Here comes The Fold, a daily news program made for cord cutters

“The target consumer is a cord cutter.” The Washington Post’s SVP and Chief Digital Officer Vijay Ravindran doesn’t beat around the bush when he is talking about The Fold, a new daily news program launched by his company this week. The Fold is made for people who use Netflix and Hulu, but don’t have any good source for their daily news fix, Ravindran told me during a phone conversation. “There is a great opportunity in the news space” to serve this audience, he added.

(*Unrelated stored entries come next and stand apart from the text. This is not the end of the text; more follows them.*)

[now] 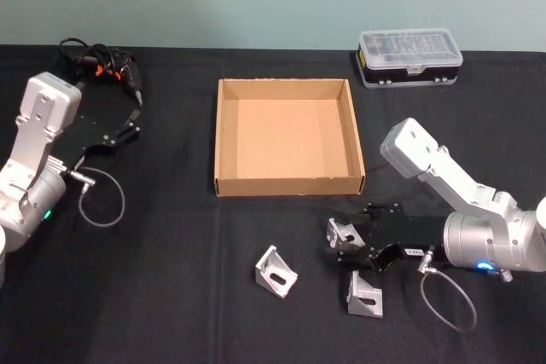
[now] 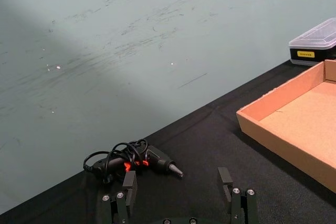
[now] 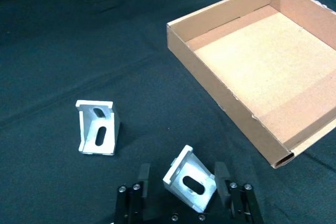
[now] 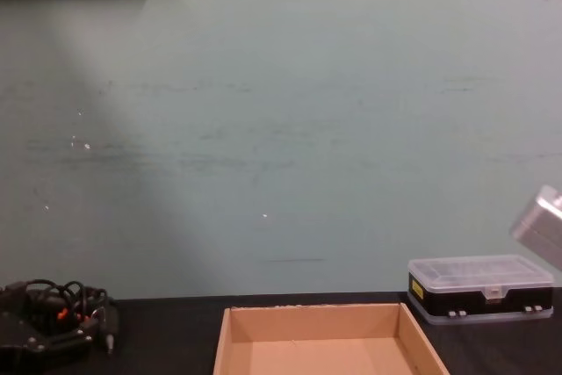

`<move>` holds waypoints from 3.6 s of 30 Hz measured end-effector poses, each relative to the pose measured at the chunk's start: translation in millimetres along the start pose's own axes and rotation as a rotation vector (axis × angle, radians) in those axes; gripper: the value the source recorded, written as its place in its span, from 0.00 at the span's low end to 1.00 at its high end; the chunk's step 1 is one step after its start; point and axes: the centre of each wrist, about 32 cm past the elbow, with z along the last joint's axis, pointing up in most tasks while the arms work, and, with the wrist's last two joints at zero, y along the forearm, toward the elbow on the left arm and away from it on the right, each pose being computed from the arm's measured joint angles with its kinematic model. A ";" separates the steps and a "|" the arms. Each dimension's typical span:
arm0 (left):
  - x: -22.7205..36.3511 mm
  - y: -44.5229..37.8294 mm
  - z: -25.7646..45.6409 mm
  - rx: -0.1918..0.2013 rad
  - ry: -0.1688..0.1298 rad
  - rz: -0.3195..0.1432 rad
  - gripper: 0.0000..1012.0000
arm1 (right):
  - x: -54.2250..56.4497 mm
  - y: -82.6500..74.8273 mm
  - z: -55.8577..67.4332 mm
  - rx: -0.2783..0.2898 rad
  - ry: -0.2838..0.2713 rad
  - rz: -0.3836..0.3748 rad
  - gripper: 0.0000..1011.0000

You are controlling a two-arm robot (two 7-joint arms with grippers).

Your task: Use one hand to pick up the angle iron from the table and place it into the box.

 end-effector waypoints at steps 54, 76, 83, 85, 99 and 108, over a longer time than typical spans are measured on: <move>0.0 0.0 0.0 0.000 0.000 0.000 0.99 | 33.6 -6.1 60.7 0.279 -0.089 -0.061 0.09; 0.0 0.0 0.0 0.000 0.000 0.000 0.99 | 71.9 53.8 65.3 0.279 -0.105 -0.169 0.09; 0.0 0.0 0.0 0.000 0.000 0.000 0.99 | 77.7 65.2 59.2 0.249 -0.098 -0.169 0.09; 0.0 0.0 0.0 0.000 0.000 0.000 0.99 | 79.4 69.0 56.7 0.239 -0.096 -0.168 0.09; 0.0 0.0 0.0 0.000 0.000 0.000 0.99 | 85.4 82.5 46.6 0.197 -0.084 -0.167 0.09; 0.0 0.0 0.0 0.000 0.000 0.000 0.99 | 87.4 84.2 42.7 0.183 -0.079 -0.175 0.10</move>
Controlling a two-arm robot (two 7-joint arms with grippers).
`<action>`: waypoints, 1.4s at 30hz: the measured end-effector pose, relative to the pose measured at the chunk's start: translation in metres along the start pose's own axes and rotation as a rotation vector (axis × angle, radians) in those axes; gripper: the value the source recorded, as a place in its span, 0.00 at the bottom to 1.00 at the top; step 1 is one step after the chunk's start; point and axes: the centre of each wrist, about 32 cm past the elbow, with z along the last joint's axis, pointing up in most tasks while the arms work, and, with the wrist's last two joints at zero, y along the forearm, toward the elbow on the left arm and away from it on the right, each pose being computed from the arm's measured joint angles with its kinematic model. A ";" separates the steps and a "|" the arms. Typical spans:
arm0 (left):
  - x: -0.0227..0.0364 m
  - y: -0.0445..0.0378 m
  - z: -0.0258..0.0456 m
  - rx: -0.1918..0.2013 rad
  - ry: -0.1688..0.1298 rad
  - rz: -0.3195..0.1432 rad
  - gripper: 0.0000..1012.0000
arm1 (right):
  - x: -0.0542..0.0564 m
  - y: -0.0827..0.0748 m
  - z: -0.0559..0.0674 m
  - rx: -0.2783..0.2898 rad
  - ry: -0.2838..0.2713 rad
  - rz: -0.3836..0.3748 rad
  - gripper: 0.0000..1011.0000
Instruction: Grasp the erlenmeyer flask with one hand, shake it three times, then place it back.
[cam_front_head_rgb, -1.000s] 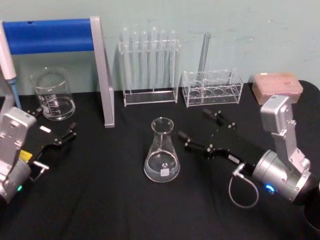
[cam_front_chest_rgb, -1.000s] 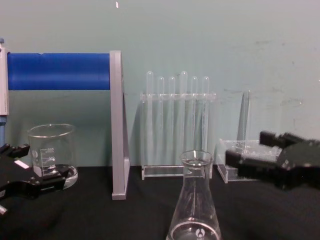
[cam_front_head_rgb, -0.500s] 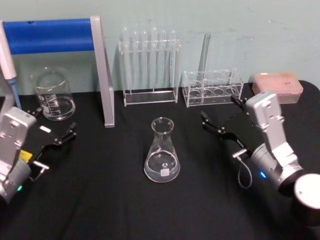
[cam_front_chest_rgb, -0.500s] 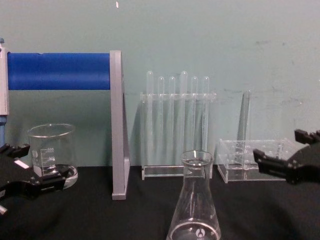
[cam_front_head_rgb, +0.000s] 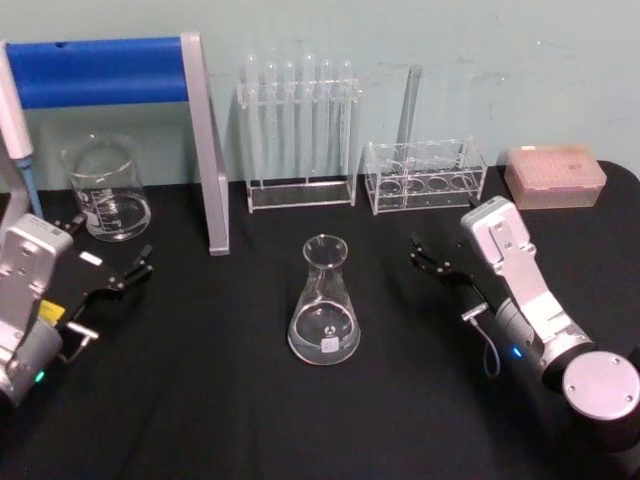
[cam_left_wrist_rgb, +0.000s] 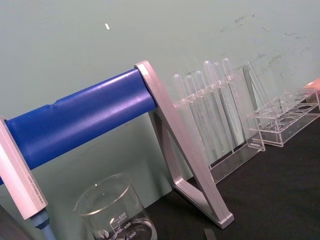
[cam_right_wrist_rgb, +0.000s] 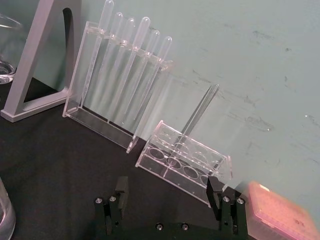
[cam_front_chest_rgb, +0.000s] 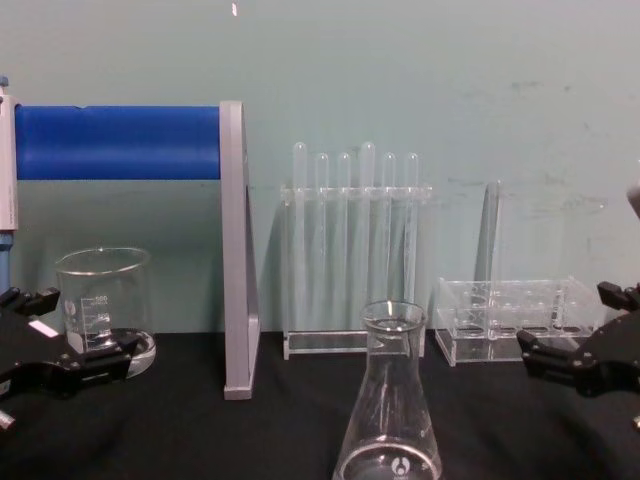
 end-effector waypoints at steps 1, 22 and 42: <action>0.0000 0.0000 0.0000 0.000 0.000 0.000 0.99 | 0.000 0.000 0.000 0.000 0.001 0.001 0.99; 0.0000 0.0000 0.0000 0.000 0.000 0.000 0.99 | 0.001 -0.001 0.001 0.006 0.011 0.006 0.99; 0.0000 0.0000 0.0000 0.000 0.000 0.000 0.99 | 0.001 -0.001 0.001 0.008 0.012 0.007 0.99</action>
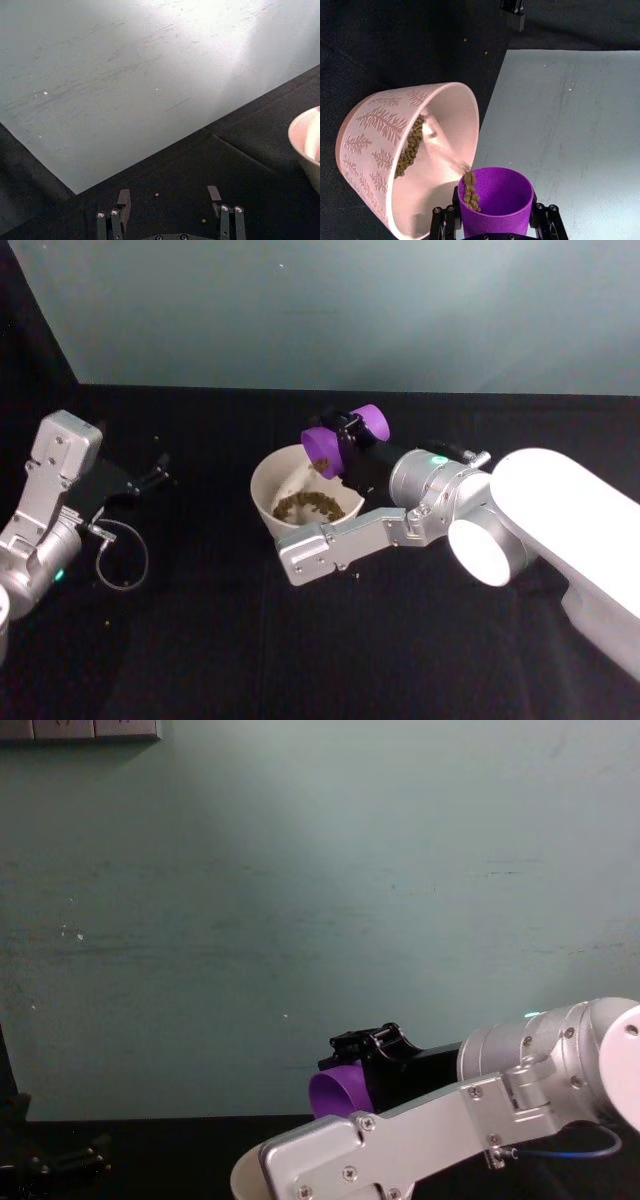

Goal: Pick up the cup and pour the mung beans from the cup into the bowl.

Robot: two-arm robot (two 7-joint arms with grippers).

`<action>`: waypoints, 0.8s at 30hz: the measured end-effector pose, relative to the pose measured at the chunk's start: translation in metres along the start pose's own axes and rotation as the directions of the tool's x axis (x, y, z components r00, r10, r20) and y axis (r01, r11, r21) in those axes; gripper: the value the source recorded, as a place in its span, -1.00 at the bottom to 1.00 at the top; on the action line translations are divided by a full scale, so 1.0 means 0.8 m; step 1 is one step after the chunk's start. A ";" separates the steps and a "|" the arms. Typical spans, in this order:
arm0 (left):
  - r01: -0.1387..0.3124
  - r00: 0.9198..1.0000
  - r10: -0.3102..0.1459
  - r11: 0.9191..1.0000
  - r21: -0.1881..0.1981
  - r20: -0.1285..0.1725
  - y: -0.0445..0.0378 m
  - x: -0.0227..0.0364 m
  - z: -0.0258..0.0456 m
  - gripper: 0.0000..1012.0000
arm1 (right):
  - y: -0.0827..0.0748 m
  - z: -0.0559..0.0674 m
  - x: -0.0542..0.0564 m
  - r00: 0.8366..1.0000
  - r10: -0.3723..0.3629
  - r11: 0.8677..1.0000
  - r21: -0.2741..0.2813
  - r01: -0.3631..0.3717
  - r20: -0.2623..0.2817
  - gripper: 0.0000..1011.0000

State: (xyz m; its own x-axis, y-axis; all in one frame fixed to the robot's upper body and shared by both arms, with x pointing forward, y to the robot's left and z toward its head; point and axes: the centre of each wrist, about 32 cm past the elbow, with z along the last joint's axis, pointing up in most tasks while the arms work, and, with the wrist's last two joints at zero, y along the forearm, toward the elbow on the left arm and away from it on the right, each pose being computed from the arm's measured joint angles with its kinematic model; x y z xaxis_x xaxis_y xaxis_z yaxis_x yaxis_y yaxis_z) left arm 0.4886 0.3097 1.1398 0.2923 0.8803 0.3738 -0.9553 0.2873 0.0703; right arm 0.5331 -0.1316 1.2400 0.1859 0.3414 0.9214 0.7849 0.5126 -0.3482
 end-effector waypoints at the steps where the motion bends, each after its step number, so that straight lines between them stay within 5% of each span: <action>1: 0.000 1.000 0.000 1.000 0.000 0.000 0.000 0.0000 0.0000 0.98 | 0.000 0.000 0.000 1.000 0.000 1.000 0.000 0.000 0.000 0.44; 12: 0.000 1.000 0.000 1.000 0.000 0.000 0.000 0.0000 0.0000 0.98 | 0.001 0.000 0.000 1.000 0.002 1.000 -0.004 -0.002 0.017 0.44; 24: 0.000 1.000 0.000 1.000 0.000 0.000 0.000 0.0000 0.0000 0.98 | 0.002 0.008 0.002 0.992 0.019 1.000 -0.027 -0.016 0.122 0.44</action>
State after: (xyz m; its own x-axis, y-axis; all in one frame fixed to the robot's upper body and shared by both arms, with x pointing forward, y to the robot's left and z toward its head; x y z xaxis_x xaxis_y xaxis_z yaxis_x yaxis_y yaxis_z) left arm 0.4886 0.3097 1.1398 0.2923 0.8803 0.3737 -0.9552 0.2873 0.0703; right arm 0.5309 -0.1250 1.2402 0.1273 0.4444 0.8867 0.7975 0.4857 -0.3579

The Fold is distributed through PostTV, an Android app that debuted this week on Google TV and Android tablets, and Ravindran told me that the program was made very much with Google TV devices in mind. The show, which runs a total of 15 minutes every night, is split up into several segments, giving viewers the option to either watch the whole thing without any interruption, or skip over the stories that don’t interest them.

Ravindran said that his team followed a mobile-first kind of approach when developing both the show and the app, except that it put the connected TV experience first and then rethought how to make a show that works for it. “We are really working backwards from there,” he said.

A lot of other apps simply take all the video assets of a publisher and make them available on TVs without any additional curation, he lamented. His team on the other hand wanted to build a unique experience that people come back to, much like people used to come home to the evening news. “We are more focused on the daily habit than on one-time use,” Ravindran said, explaining that the app lets users know via Google TV’s notifications whenever a new episode is available.

So why launch on Google TV, as opposed to Roku or maybe even Samsung’s connected TV platform? Ravindran’s answer was refreshingly pragmatic: “We had to start somewhere.” His team had a lot of experience with Android, he added, and developing for Google TV had the benefit that they could also have it work on Andoid tablets without too many modifications. But there will be apps for other platforms as well going forward. Said Ravindran: “We aspire to be on all the platforms that make sense.”